I know it’s still early days yet, but based on the fact that the President of the Ukraine could be sent packing and, apparently, enough opposition to his government could be mustered that those wanting to change the path of their country were successful, how does this real-life example impact the view that the United States government could never be overthrown? Would it be as simple as taking over Washington DC (as apparently it was sufficient to seize the government buildings in Kiev)? I know that the Ukraine hardly measures up the the U.S. in any measurable way, but we’ve seen overthrows aplenty in the last couple of years. Why are some people so certain it could never happen here, and why are some people so certain it would be no harder than the events of the last two weeks or so?
I ask because again, it seems that there is a never-ending battle between those who see the Right to keep and bear arms as a way of curtailing (or replacing) excessive government power with those who mock AR-15s against F-15s. The Ukrainian military might not be world-class, but certainly they could have crushed this rebellion/insurgency/freedom movement/coup if they wished…?
Well yes, of course, but there seems to be a growing belief (among certain segments) that no matter who gets elected, they don’t really have the best interests of the people at heart, as opposed to special insterest or their own power (not mutually exclusive).
When that belief reaches a majority view, does apathy set in, or does it lead to an overthrow as in Kiev? I remind you that the government of the Ukraine was elected (for any given set of “elected”, certainly, but still…)
As to the question about AR-15s earlier, some people think armed resistance is needed. I’m not certain that is the case, in fact it would seem that it would lead the military/police to HAVE to respond with force, if for no other reason than to protect themselves. That said, I seem to recall a fair amount of force exerted in Kiev on both sides, until the goverment broke and ran.
Well that brings the next point - is an overthrow such as we see in Ukraine only possible if the military stands aside, presumably because they have no love or desire to support the ruling party at the time? If the Ukrainian military had been loyal to the old Order, then this would have ended quickly and with a fair amount of bloodshed? Is this why 2nd Amendment supporters are so adamant (in many cases) that they must maintain their arms in case a tyrannical government comes to power that does have the support of some sizeable fraction of the national military? Maybe they couldn’t actually overcome the loyal armed forces of the Federal government, but if enough carnage and bloodshed were to make it into the global media, world opinion might force the hand of the government, one way or the other?
I find that a dubious proposition - I remember Tienanmen Square quite well, but I’m pretty sure not much changed there. Even in the Ukraine, there is plent of “outrage” to go around, plenty of tough talk, but there is nothing, realistically, that can be done to prevent Russia from calling all the shots.
I’m reminded of the Praetorian Guard of the old Roman era - those who held the reins of power would do well to ensure that the military, and espeically their closest guardians, were on their side. Strange that it’s a lesson of history that so many seem to forget, if they ever knew it in the first place.
It could lead to either of those, depending on the circumstances and the strength of people’s feelings.

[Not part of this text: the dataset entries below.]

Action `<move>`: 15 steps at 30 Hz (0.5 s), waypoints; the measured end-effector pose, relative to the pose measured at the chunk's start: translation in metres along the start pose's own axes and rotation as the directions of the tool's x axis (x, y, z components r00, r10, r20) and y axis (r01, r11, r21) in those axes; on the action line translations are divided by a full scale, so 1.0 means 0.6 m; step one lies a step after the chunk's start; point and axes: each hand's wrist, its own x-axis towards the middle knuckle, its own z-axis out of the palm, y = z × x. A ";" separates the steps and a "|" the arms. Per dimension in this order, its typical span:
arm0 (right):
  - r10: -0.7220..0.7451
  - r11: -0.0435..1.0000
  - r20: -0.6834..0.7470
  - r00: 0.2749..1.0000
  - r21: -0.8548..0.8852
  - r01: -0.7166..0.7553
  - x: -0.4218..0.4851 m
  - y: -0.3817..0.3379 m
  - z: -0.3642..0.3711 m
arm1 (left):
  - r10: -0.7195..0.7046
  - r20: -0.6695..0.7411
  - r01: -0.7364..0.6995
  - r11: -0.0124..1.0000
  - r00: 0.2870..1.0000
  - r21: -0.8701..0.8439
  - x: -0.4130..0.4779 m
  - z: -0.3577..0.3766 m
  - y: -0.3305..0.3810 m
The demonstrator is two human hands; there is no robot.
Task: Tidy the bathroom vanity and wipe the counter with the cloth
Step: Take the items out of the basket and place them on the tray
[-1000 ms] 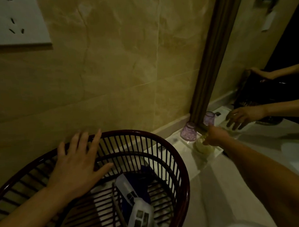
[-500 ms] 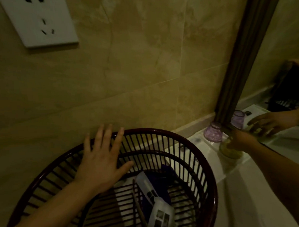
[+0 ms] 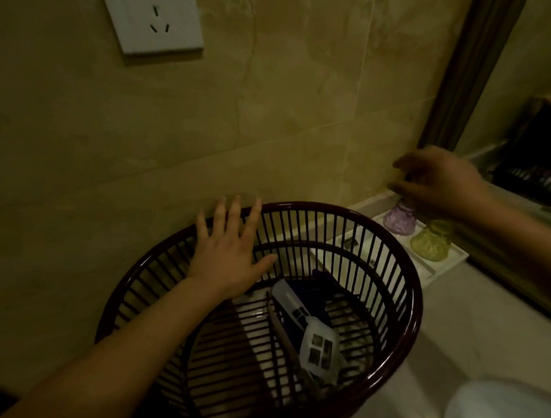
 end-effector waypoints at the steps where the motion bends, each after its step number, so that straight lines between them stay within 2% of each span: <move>1: -0.066 0.998 -0.001 0.998 0.024 0.066 -0.013 -0.044 -0.015 | 0.004 -0.001 -0.004 1.000 1.000 -0.003 -0.001 0.001 -0.001; 3: -0.215 0.976 0.068 0.974 0.048 0.212 -0.041 -0.123 -0.027 | 0.011 -0.010 -0.011 1.000 1.000 -0.016 -0.002 0.003 -0.002; 5: -0.345 0.938 0.255 0.903 0.055 0.343 -0.061 -0.185 -0.010 | 0.016 -0.019 -0.016 1.000 1.000 -0.013 -0.002 0.003 -0.003; 6: -0.408 0.903 0.383 0.829 0.037 0.428 -0.064 -0.209 0.013 | 0.016 -0.018 -0.016 1.000 1.000 -0.011 -0.001 0.003 -0.004; 8: -0.444 0.818 0.683 0.580 0.044 0.574 -0.071 -0.249 0.070 | 0.016 -0.006 -0.016 0.999 1.000 -0.030 -0.002 0.002 -0.006; 10: -0.340 0.770 0.893 0.294 0.085 0.633 -0.080 -0.266 0.135 | 0.018 -0.006 -0.018 0.998 1.000 -0.062 -0.003 0.001 -0.007; 11: -0.279 0.736 0.939 0.201 0.075 0.673 -0.087 -0.266 0.164 | 0.022 -0.011 -0.023 0.997 1.000 -0.070 -0.004 0.000 -0.008; 12: -0.252 0.681 0.957 0.144 0.070 0.729 -0.095 -0.263 0.189 | 0.029 -0.018 -0.030 0.997 0.999 -0.070 -0.006 0.000 -0.008; 14: -0.234 0.590 0.968 0.089 0.069 0.804 -0.107 -0.251 0.230 | 0.038 -0.027 -0.040 0.997 0.999 -0.069 -0.008 -0.001 -0.010; 15: -0.194 0.591 0.979 0.067 0.062 0.804 -0.115 -0.245 0.244 | 0.042 -0.024 -0.044 0.997 0.999 -0.070 -0.009 -0.002 -0.011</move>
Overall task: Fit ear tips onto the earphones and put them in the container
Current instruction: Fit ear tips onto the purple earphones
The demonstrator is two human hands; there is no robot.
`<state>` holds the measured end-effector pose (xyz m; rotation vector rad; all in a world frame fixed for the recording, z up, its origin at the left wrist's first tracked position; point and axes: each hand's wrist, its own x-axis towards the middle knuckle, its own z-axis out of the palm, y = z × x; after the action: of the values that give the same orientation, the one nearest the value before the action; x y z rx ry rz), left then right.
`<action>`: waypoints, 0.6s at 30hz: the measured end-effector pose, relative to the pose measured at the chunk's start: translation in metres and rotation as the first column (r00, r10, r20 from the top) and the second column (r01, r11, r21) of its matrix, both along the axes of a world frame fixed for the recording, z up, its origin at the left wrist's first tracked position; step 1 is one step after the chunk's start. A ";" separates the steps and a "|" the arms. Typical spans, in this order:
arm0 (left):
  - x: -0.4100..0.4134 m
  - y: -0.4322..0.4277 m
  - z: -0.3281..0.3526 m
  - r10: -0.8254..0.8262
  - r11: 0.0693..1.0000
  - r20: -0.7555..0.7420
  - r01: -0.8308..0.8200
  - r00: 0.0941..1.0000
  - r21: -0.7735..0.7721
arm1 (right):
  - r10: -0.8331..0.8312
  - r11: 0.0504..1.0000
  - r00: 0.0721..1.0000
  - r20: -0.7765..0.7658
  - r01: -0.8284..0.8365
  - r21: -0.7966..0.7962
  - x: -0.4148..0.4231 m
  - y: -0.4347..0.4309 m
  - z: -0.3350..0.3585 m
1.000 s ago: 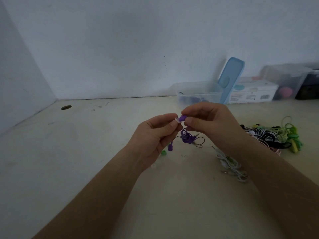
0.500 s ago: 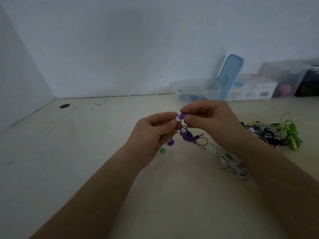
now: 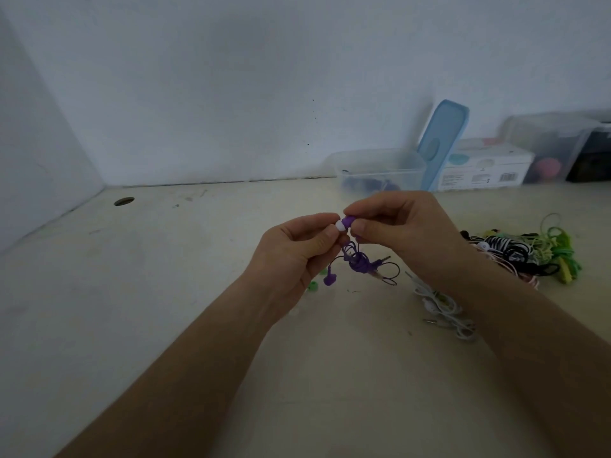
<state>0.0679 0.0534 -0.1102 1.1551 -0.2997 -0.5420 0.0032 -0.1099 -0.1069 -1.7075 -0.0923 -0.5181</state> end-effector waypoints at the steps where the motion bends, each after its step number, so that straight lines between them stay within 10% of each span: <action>1: 0.000 0.000 0.000 0.001 1.000 -0.002 -0.001 1.000 0.002 | -0.002 1.000 1.000 0.001 0.002 -0.004 0.000 0.000 0.000; 18: 0.003 0.000 -0.001 -0.008 1.000 -0.029 0.009 1.000 0.025 | 0.020 0.998 1.000 0.001 -0.020 -0.052 0.002 -0.002 -0.002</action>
<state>0.0705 0.0532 -0.1112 1.1693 -0.2741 -0.5709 0.0049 -0.1122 -0.1091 -1.7556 -0.1253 -0.5061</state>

Or it could lead to a third option; a movement expressing that feeling of alienation offers itself as an electoral alternative, and wins power at the next election.
“World opinion” is less likely to be forced by an apparent civil war than by the sight of the army attacking peacable demonstrators.

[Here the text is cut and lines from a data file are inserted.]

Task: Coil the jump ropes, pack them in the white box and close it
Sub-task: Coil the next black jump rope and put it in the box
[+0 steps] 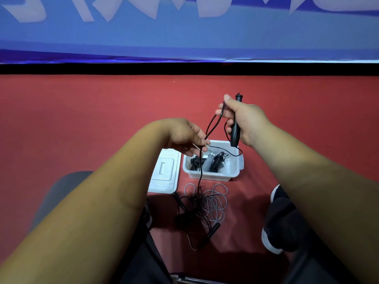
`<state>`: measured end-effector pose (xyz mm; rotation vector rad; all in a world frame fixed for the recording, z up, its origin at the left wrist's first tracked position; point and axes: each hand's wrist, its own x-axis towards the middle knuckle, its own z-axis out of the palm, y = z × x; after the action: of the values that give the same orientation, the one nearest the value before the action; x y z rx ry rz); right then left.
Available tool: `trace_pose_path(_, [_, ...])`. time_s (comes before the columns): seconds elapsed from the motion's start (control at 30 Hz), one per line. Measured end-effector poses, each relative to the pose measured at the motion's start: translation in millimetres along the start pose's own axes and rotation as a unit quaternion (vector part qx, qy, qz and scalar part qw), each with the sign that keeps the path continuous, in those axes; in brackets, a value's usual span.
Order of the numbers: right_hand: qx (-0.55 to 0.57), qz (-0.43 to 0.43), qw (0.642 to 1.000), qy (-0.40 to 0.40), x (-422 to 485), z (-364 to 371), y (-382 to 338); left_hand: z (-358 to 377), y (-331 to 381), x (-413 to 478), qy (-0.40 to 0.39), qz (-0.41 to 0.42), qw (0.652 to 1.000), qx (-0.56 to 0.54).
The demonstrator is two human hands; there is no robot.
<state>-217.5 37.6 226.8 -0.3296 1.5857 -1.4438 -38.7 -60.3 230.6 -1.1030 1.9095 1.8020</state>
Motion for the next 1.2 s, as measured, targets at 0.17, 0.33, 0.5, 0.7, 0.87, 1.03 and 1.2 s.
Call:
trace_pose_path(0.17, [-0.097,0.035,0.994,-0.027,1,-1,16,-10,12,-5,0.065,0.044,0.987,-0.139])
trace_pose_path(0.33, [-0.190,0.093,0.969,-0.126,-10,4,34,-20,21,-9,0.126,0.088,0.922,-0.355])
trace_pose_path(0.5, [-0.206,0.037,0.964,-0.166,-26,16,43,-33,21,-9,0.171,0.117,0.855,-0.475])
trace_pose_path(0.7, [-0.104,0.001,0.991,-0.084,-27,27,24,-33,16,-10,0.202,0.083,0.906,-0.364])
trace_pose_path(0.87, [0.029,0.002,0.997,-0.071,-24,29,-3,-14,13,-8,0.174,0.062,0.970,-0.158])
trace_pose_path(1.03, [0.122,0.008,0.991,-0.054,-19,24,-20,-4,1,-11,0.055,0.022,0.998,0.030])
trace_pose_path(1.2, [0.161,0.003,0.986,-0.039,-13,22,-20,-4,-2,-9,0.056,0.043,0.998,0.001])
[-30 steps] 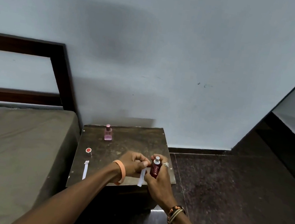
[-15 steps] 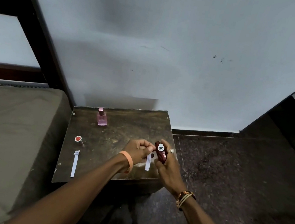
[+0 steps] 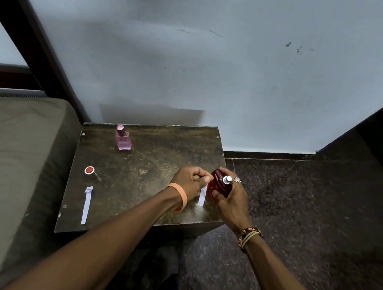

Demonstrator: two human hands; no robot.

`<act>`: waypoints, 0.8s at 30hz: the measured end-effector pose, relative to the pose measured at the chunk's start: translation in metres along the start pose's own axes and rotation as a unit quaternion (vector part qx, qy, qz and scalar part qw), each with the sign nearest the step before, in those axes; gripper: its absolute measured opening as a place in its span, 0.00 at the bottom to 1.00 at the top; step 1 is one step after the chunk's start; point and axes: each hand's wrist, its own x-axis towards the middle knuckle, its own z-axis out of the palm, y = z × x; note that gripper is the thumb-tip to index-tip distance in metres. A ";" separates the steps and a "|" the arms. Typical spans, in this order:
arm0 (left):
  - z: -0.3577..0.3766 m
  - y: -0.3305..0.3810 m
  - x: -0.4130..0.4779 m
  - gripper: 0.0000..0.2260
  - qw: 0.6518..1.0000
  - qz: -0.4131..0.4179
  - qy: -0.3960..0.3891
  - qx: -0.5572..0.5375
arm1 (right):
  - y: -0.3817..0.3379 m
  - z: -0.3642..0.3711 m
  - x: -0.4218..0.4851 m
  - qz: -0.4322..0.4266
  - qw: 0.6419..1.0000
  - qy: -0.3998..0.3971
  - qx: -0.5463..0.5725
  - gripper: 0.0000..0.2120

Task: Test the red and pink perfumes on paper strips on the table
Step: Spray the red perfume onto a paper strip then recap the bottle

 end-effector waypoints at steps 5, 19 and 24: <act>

Specifically in the US context, if second amendment supporters think that citizens’ militias exchanging fire with the US Marine Corps will mobilise “world opinion” against the US government, they are delusional. What “world opinion” will overwhelmingly see is the solidly-democratically-elected US government having to deal with a bunch of crazed Timothy McVeigh wannabes, a problem magnified out of all proportion by the US’s ludicrous second amendment.
But, in the end, world opinion is not what lead to a change of government. In the scenario you outline, loss of the support of the army and/or police is what does the trick. And they are likely to be happier to defend the government against an armed uprising than they are to massacre unarmed civilians. My sense is that in terms of driving a wedge between the government and the army, unarmed protest is likely to be more effective than armed resistance. (Although, of course, there is no guarantee that either will work.)

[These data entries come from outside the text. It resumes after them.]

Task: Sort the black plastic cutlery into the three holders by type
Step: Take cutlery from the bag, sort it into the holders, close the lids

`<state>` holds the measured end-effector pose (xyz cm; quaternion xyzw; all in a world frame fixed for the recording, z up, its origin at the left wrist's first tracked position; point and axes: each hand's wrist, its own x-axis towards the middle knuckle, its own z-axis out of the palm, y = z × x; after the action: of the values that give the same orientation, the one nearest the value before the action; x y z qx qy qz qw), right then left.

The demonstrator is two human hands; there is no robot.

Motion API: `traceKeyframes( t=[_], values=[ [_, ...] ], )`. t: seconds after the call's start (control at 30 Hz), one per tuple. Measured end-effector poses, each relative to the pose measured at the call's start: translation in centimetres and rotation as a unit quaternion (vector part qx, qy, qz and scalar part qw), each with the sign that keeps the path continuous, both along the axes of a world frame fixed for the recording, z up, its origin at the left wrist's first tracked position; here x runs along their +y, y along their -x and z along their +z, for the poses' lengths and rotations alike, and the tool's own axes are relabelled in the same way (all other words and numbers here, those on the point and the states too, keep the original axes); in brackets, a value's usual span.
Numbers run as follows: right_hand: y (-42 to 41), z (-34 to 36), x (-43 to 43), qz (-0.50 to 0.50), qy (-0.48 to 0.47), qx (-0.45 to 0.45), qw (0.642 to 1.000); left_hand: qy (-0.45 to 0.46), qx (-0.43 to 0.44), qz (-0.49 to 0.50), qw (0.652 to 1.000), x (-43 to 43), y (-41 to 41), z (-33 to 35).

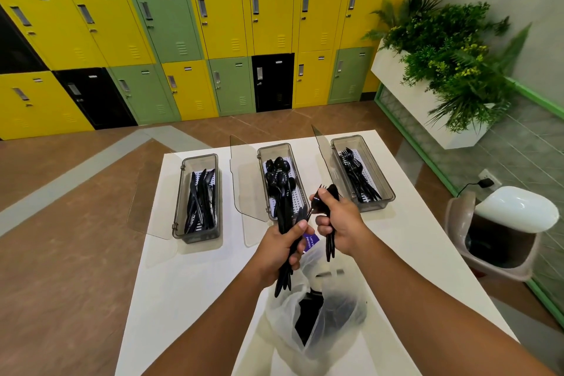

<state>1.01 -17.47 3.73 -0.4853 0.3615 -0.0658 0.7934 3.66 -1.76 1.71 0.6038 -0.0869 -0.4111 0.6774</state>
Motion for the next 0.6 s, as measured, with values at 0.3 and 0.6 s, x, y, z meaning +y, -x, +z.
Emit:
traceKeyframes(
  t=[0.3,0.6],
  values=[
    [-1.0,1.1,-3.1,0.043,0.059,0.045,0.996,0.015,0.011,0.048,0.999,-0.9,-0.8,-0.6],
    [-6.6,0.6,-1.3,0.204,0.121,0.119,0.964,0.013,0.024,0.131,0.991,1.3,-1.5,-1.2]
  ],
)
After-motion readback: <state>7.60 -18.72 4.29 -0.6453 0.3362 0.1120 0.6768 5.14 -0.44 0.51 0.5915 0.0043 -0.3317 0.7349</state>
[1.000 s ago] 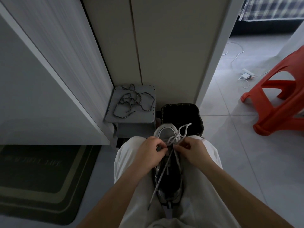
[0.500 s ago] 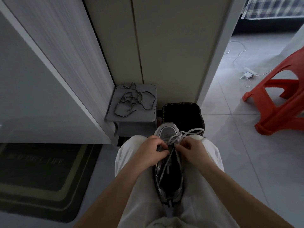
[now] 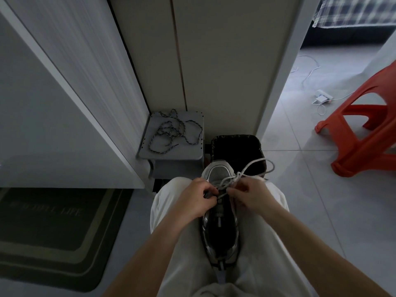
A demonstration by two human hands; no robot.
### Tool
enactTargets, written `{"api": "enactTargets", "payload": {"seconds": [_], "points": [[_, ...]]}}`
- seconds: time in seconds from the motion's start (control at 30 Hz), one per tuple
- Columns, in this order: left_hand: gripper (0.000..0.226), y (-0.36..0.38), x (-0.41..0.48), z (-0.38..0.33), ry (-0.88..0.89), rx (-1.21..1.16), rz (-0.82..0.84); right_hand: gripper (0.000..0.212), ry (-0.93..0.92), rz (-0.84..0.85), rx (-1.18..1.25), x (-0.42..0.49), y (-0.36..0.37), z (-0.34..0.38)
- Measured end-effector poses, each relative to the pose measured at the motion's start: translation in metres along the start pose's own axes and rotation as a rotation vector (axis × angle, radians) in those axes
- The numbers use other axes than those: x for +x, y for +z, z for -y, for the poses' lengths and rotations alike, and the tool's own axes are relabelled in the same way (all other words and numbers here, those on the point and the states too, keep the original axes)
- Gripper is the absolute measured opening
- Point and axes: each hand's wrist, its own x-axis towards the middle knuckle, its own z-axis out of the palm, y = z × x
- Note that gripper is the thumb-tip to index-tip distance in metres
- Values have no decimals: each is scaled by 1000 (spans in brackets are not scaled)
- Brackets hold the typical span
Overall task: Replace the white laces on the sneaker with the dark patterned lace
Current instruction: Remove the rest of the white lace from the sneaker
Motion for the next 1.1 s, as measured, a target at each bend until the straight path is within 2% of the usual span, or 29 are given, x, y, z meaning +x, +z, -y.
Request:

The issue is one of legitimacy and power. A government can only act through people, and if it loses popular legitimacy, it risks losing power because people cease to obey it.
In Ukraine, the government lost legitimacy to the extent that its orders for the army to crush protests were not obeyed. That was the death-knell.
Legitimacy need not be of the kind we appove of in the West, namely democratic legitimacy obtained from a genuine polling of the people’s will. A credible dictator can have legitimacy with the key people he needs - such as his soldiers - through his reputation for mastery, or military glory, or whatever.
That’s not a contrast, they did that in the Ukraine too. Whether they will be able to do that again is uncertain, with Russia occupying part of the country and a gang of fascists squatting over the rest.